Em todo o Brasil, vive-se uma escalada de violência contra a mulher. Dados do Fórum Brasileiro de Segurança Pública apontam que, diariamente, 673 mulheres vão a uma delegacia registrar um episódio de violência doméstica; os acionamentos à Polícia Militar e ao 190 chegam à média de 102 por hora, e houve aumento da violência letal contra mulheres. A maior taxa foi verificada na Região Centro-Oeste, com 2,0 casos para cada 100 mil mulheres, sendo que o estado da federação com maior crescimento foi o Distrito Federal, contabilizando 59,4% das mortes violentas femininas classificadas no tipo penal específico (FBSP, 2023).
Outro tipo de violência em vertiginoso crescimento é a violência sexual. O Anuário Brasileiro de Segurança Pública de 2023 revela o maior número de registros de estupro e estupro de vulnerável da história: os casos de estupro somaram 18.110 vítimas em 2022, crescimento de 7% em relação ao ano anterior; já os casos de estupro de vulnerável, com um total de 56.820 vítimas, tiveram incremento de 8,6% – totalizando 74.930 vítimas (FBSP, 2023). No Distrito Federal, dados do Núcleo de Estudos, Prevenção e Atenção às Violências – NEPAV evidenciam que, em 2023, foram notificados 1.374 casos de violência sexual nos dois primeiros quadrimestres do ano, sendo 1.066 estupros e, destes, 515 cometidos contra crianças e adolescentes do sexo feminino. O estupro foi o tipo de violência mais frequente entre os casos notificados (GOVERNO DO DISTRITO FEDERAL, 2023).

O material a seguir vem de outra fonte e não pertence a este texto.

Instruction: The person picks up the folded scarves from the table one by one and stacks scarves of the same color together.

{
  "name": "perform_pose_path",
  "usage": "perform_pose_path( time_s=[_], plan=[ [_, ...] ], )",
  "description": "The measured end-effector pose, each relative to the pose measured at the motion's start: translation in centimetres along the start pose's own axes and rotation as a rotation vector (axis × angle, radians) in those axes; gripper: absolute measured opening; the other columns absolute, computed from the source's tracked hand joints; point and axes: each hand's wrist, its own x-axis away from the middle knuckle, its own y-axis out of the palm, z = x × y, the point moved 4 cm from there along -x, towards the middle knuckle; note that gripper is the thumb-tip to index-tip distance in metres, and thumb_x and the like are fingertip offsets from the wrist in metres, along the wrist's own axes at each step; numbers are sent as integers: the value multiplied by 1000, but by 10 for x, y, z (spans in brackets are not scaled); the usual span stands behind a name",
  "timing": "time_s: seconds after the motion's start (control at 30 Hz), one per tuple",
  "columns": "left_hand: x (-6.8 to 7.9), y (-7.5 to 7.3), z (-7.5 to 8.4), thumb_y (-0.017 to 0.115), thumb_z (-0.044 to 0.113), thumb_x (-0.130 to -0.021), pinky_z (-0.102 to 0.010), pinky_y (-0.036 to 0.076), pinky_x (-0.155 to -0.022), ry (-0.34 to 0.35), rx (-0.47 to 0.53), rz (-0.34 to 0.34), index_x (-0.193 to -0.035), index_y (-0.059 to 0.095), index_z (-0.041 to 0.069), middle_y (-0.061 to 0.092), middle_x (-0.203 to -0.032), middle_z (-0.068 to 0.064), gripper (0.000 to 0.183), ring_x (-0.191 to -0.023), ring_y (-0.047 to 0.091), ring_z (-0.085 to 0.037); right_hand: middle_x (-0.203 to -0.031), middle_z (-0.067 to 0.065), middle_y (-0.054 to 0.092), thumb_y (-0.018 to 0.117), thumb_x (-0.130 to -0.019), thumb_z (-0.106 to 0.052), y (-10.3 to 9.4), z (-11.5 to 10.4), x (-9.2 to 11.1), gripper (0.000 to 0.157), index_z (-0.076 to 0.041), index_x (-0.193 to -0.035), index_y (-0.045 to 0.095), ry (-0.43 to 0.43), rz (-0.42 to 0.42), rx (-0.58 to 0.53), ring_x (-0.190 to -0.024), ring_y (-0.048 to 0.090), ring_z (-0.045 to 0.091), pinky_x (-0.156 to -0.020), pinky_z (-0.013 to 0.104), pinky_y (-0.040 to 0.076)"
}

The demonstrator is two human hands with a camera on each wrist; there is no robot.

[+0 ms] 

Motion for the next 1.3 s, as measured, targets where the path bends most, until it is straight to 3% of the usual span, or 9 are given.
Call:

Uma das graves consequências da violência sexual pode ser a gestação, além dos efeitos biopsicossociais à pessoa sobrevivente. O Instituto Brasileiro de Pesquisa Aplicada estima que entre 5% e 7% das violências sexuais podem resultar em gestação (IPEA, 2014), constituindo uma das questões de saúde mais delicadas, que implicam sensibilidade e assertividade no encaminhamento ao serviço de referência adequado. Vale ressaltar que o Brasil está em 4º lugar no mundo no ranking de casamento infantil e tem índices inaceitáveis de gravidez precoce (FBSP, 2023). De acordo o Ministério da Saúde, são mais de 19 mil nascidos vivos por ano de mães com idade entre 10 a 14 anos; entre 2010 e 2019, 252.786 meninas de até 14 anos deram à luz no Brasil, ou seja, um parto a cada 20 minutos (BRASIL, 2022). No DF, somente em 2023 foi mais de 70 partos de nascidos vivos de parturientes nesta faixa etária – ou seja, quase uma centena de partos decorrentes de violências sexuais (SES DF, 2023).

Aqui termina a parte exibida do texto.